Exercise brief: Tell how many lines in the data contain the word "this", and leave out everything else.

++++++++

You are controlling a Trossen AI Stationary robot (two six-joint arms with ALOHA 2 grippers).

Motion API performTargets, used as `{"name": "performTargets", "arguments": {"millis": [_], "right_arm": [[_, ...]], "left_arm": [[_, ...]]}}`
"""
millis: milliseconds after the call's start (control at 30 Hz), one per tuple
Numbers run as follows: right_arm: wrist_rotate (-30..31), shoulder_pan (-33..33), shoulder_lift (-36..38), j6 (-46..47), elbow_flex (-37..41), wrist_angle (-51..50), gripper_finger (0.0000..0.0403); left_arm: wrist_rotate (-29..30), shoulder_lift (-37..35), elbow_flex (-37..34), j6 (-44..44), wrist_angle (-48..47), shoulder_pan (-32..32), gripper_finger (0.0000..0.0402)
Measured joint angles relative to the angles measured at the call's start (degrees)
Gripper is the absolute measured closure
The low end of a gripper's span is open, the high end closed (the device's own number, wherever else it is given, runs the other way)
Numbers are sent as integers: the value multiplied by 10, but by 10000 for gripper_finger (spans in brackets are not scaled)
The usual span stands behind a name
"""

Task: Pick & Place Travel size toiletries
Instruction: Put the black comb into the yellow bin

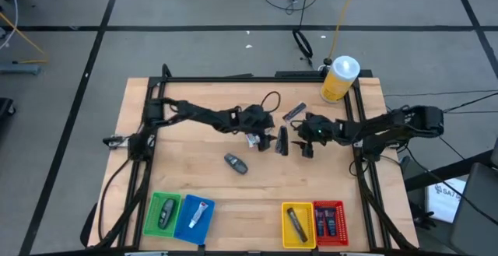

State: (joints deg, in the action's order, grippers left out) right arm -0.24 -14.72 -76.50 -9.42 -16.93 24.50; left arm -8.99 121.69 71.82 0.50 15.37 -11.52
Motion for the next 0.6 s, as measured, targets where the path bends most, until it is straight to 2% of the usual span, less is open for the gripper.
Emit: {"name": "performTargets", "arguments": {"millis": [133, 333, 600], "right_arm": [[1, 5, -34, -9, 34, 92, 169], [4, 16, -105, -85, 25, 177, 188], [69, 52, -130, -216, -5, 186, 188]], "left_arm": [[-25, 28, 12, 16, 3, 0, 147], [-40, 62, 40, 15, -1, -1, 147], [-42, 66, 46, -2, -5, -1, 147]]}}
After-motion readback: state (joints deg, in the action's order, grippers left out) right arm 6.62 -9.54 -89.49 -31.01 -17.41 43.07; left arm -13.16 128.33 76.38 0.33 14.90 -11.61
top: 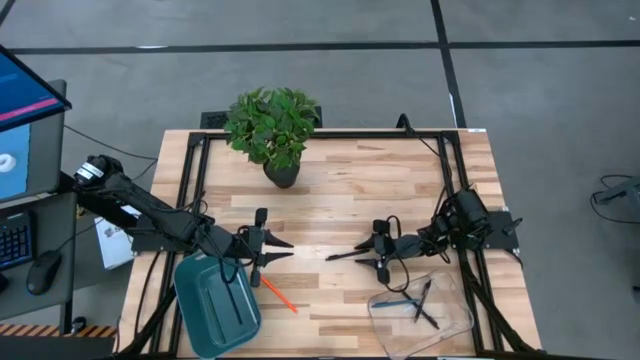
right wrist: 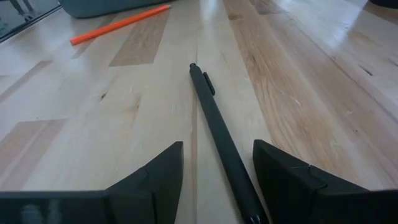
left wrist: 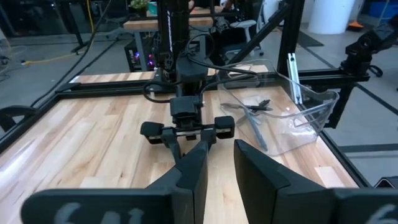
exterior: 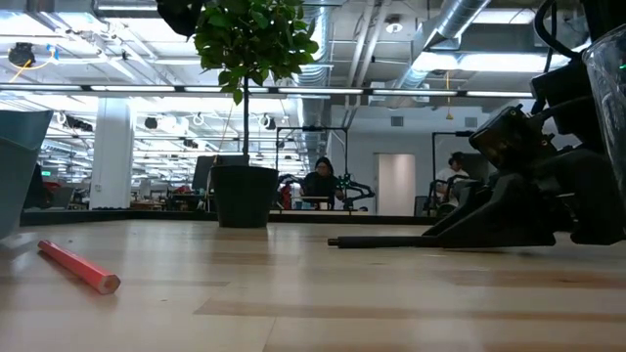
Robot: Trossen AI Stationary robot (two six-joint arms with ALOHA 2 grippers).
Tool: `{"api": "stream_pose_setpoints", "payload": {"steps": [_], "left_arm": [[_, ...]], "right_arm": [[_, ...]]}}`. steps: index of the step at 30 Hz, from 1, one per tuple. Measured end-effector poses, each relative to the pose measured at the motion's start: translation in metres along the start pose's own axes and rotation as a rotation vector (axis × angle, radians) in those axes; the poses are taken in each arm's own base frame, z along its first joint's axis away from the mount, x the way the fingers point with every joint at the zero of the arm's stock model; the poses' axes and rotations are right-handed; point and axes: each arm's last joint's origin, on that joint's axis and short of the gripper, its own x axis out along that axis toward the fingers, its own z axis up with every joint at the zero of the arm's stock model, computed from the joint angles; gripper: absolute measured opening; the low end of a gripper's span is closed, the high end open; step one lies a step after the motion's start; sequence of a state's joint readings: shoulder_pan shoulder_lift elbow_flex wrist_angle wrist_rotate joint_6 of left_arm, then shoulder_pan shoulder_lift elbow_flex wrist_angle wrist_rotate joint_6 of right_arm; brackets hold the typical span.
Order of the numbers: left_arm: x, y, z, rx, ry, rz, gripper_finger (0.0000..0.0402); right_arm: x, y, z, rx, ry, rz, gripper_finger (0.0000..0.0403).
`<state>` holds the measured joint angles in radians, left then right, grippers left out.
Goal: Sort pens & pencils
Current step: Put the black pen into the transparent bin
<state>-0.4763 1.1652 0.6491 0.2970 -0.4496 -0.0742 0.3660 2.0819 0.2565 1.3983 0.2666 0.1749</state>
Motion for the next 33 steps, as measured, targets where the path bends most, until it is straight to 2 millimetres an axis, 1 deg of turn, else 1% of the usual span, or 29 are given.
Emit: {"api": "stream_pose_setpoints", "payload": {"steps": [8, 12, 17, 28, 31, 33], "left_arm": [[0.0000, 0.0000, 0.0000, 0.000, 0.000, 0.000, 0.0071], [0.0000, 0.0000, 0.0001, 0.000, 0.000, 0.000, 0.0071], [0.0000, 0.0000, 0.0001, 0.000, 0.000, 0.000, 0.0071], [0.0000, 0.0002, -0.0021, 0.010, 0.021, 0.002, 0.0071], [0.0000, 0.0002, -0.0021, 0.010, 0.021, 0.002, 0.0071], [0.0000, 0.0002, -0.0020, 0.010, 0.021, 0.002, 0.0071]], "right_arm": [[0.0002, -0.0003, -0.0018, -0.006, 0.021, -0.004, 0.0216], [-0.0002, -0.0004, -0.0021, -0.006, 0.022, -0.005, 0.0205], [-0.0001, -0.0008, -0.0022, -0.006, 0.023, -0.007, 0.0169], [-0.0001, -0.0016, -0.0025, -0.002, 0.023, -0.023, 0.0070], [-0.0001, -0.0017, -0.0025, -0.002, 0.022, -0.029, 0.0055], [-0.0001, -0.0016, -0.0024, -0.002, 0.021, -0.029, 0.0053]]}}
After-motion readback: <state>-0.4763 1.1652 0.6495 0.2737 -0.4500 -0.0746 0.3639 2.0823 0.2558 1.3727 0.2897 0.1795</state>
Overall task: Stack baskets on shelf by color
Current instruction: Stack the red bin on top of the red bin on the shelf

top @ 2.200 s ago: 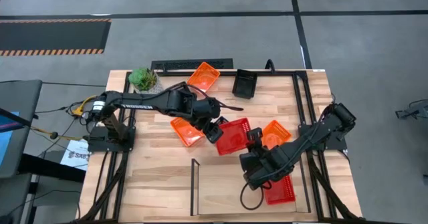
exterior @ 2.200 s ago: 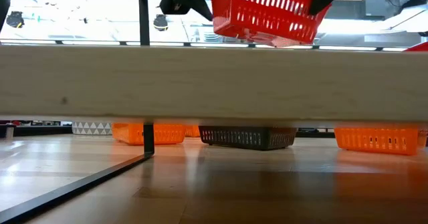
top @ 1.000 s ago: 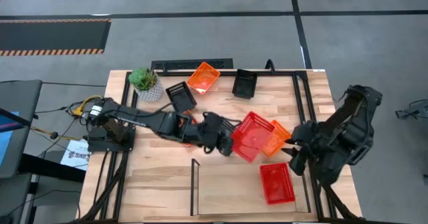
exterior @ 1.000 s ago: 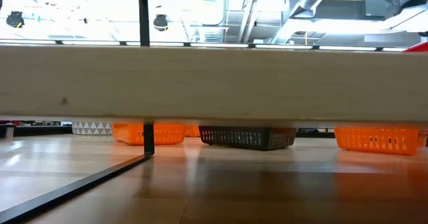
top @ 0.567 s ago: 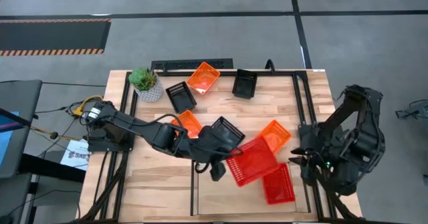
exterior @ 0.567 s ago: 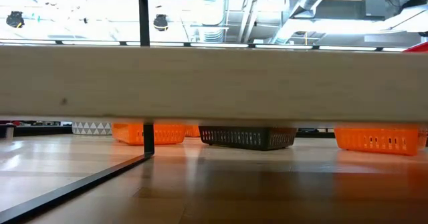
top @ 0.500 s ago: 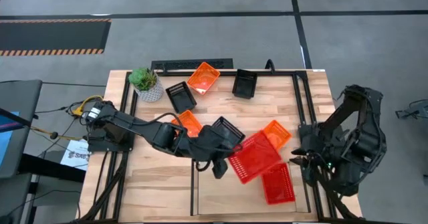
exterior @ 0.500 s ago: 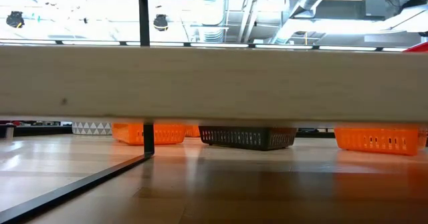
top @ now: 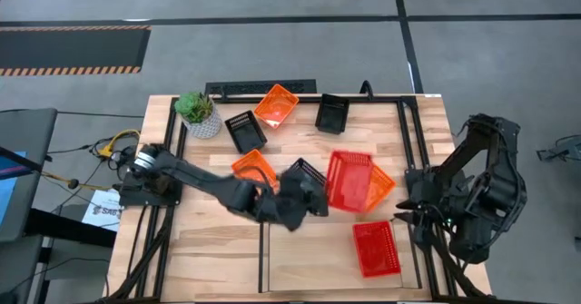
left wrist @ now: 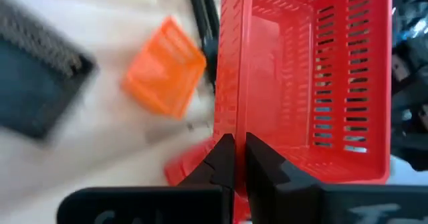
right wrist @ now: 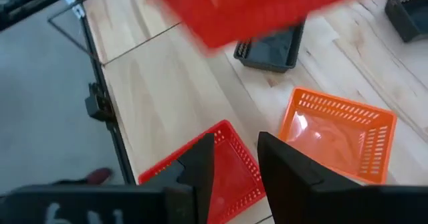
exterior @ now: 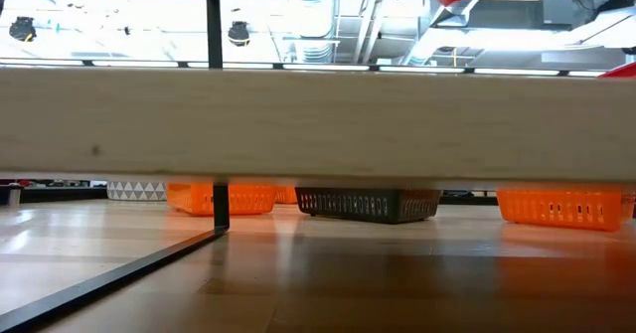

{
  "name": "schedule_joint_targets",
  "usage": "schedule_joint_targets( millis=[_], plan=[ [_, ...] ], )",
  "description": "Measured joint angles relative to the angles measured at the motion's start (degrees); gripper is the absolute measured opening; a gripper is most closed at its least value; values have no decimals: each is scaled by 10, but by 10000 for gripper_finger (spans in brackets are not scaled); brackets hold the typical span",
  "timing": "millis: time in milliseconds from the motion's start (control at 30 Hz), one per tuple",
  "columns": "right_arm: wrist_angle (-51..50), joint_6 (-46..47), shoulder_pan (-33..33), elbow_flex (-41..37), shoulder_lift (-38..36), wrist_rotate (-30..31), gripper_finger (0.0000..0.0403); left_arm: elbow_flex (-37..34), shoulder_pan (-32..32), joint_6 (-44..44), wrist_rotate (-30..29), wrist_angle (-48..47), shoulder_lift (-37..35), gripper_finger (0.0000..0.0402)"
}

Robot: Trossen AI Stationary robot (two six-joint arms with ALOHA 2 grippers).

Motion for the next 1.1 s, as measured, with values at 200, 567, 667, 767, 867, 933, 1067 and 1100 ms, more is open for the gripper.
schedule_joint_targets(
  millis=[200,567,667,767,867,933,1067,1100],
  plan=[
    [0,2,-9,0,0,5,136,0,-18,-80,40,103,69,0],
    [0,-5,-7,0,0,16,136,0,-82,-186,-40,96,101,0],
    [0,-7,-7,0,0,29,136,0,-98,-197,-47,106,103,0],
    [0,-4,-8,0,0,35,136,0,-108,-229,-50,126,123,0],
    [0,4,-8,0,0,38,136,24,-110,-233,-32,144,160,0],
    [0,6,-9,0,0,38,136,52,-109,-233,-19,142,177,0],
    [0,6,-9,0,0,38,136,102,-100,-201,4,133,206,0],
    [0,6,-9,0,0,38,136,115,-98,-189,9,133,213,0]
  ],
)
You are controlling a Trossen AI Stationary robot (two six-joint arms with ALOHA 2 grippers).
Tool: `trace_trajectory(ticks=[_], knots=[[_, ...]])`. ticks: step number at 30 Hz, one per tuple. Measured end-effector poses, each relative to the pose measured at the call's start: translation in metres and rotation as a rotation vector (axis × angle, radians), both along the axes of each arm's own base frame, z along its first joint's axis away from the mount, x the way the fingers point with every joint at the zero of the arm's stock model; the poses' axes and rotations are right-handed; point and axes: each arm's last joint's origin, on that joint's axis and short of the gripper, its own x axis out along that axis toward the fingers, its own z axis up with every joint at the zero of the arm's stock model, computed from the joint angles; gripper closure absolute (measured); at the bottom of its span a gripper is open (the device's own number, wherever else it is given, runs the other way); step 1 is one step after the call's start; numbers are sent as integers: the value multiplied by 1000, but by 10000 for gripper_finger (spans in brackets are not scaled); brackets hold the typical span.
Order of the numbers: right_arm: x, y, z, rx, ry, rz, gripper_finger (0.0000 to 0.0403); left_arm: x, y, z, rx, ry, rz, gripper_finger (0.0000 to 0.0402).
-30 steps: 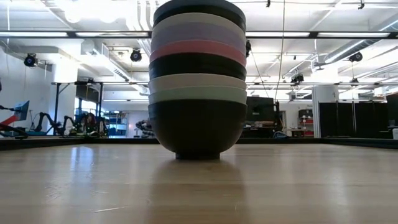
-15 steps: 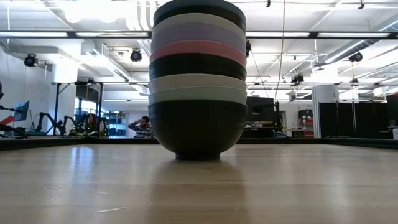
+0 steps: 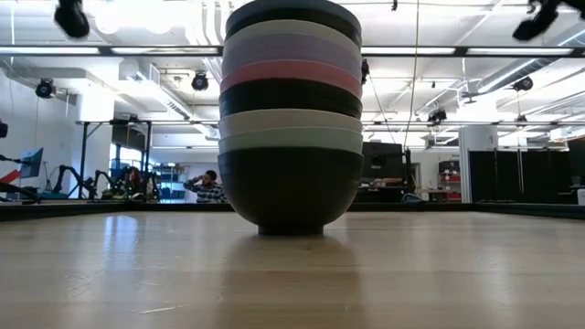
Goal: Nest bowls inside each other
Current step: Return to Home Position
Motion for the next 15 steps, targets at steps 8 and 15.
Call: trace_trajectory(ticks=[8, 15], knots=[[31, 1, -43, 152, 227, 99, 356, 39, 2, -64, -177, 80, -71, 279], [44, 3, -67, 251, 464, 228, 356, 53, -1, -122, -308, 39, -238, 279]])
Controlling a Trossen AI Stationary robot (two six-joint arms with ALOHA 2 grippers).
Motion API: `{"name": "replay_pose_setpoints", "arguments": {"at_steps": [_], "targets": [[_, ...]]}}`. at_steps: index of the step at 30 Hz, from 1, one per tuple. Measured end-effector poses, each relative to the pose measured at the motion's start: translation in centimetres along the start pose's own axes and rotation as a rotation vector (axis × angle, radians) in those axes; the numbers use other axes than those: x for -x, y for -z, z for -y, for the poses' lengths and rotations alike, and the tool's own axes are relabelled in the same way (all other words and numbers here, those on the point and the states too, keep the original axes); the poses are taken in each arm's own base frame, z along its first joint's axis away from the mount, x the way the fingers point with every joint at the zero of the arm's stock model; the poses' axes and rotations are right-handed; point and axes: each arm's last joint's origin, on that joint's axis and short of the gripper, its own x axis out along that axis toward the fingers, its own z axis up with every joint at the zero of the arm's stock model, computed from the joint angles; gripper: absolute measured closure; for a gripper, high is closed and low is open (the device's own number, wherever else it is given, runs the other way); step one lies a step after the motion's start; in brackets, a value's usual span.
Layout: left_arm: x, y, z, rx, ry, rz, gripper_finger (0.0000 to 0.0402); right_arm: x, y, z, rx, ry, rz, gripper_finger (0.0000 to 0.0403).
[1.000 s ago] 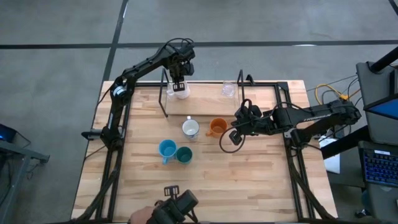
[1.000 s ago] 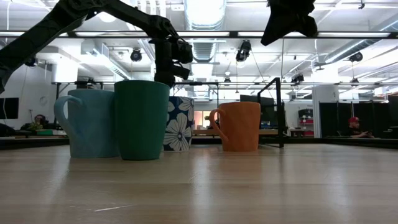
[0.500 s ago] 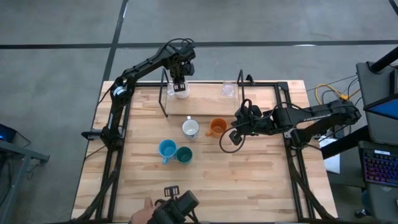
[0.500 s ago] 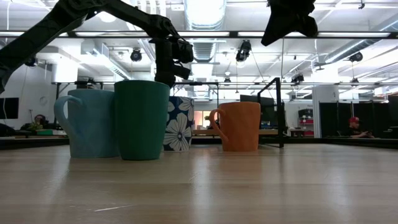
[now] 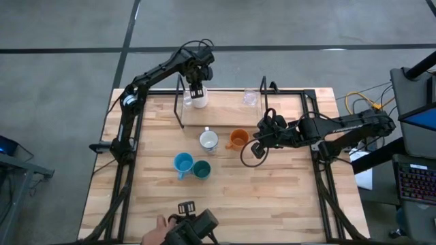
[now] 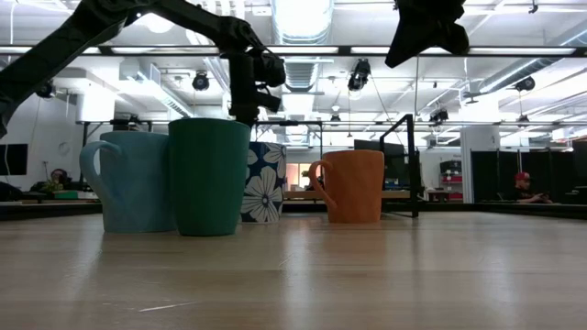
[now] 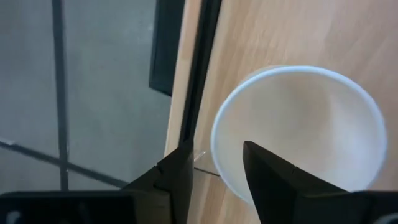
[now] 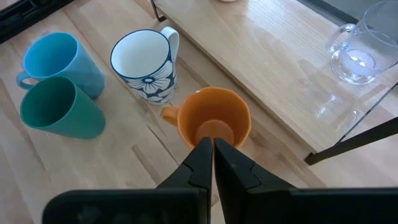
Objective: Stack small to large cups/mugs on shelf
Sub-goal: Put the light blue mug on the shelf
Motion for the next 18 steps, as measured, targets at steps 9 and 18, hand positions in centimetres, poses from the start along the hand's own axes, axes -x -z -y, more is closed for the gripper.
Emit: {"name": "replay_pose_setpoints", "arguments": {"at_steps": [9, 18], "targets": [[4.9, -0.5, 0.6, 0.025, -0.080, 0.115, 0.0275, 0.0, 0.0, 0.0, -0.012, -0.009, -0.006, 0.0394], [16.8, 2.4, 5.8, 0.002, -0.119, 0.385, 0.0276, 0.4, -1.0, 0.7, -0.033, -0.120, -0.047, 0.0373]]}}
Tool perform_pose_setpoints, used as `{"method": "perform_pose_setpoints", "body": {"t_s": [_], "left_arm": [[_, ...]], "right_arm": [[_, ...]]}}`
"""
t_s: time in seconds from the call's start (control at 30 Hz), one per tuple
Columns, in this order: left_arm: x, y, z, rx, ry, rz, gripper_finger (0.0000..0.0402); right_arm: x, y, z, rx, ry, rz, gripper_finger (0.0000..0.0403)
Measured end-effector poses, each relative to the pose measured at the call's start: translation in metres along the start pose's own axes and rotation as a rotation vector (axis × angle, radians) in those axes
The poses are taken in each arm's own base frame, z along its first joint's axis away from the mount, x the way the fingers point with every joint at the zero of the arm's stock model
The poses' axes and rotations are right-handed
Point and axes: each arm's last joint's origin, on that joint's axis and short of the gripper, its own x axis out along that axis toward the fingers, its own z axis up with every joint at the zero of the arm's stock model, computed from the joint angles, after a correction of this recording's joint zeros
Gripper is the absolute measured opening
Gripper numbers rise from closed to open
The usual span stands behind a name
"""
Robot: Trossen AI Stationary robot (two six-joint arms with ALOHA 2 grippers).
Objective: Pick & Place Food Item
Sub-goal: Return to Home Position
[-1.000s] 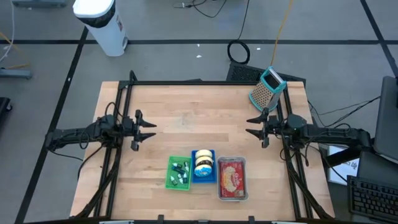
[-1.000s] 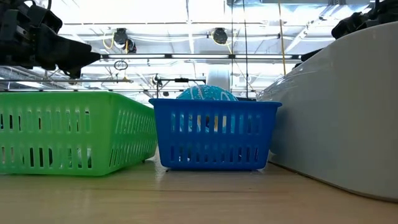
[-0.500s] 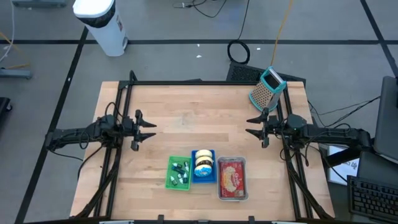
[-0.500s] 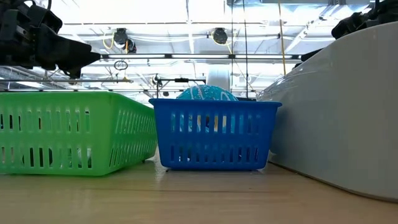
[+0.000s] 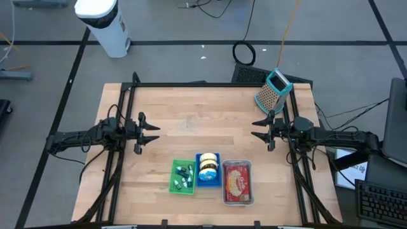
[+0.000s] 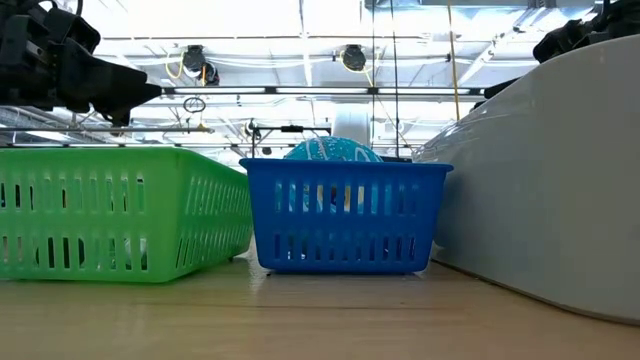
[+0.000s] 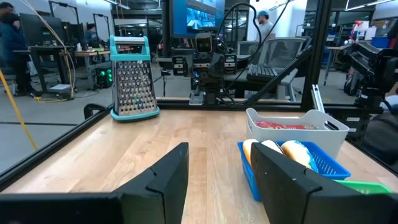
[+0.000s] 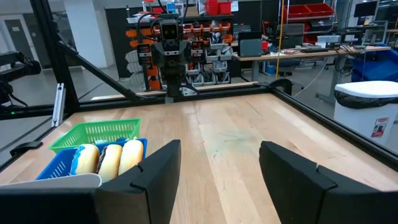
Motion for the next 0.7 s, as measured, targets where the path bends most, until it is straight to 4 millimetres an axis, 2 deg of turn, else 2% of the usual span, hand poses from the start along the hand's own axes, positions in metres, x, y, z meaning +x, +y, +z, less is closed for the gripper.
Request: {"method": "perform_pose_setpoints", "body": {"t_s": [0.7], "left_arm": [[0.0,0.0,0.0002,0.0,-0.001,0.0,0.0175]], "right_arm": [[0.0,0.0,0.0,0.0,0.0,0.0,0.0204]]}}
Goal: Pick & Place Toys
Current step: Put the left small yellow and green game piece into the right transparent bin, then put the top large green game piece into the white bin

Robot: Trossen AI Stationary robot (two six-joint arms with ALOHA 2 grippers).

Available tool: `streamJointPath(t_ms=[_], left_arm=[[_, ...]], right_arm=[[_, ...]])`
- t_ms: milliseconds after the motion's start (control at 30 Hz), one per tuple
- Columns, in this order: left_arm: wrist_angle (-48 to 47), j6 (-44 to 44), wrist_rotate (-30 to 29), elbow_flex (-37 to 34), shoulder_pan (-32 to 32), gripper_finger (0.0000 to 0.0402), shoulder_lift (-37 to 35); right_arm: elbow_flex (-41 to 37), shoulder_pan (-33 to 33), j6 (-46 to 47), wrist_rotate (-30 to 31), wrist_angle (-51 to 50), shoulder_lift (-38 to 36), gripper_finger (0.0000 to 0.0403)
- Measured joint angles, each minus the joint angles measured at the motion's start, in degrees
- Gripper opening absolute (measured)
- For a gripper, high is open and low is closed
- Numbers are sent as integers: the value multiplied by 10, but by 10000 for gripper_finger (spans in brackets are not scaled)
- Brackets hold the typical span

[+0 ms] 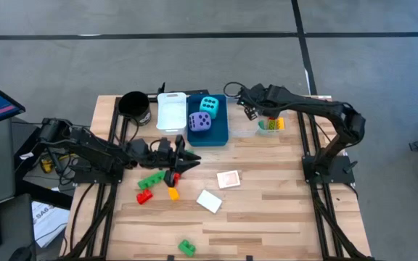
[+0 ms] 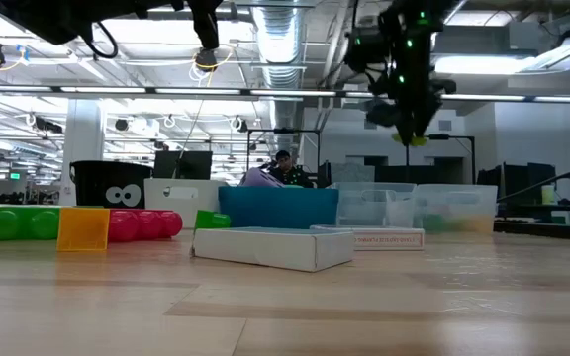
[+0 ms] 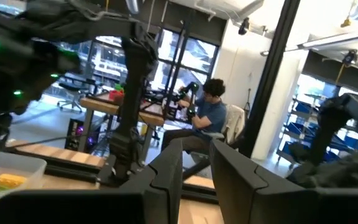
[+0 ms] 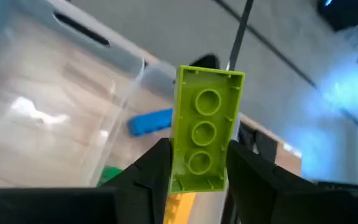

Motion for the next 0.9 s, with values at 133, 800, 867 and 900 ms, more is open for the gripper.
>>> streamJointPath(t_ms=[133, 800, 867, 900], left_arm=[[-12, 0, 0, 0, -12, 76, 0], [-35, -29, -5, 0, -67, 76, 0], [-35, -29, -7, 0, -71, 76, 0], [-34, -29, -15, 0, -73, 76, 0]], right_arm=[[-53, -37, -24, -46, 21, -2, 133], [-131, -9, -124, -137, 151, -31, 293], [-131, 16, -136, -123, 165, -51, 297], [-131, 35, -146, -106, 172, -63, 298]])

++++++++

Response to the task: 3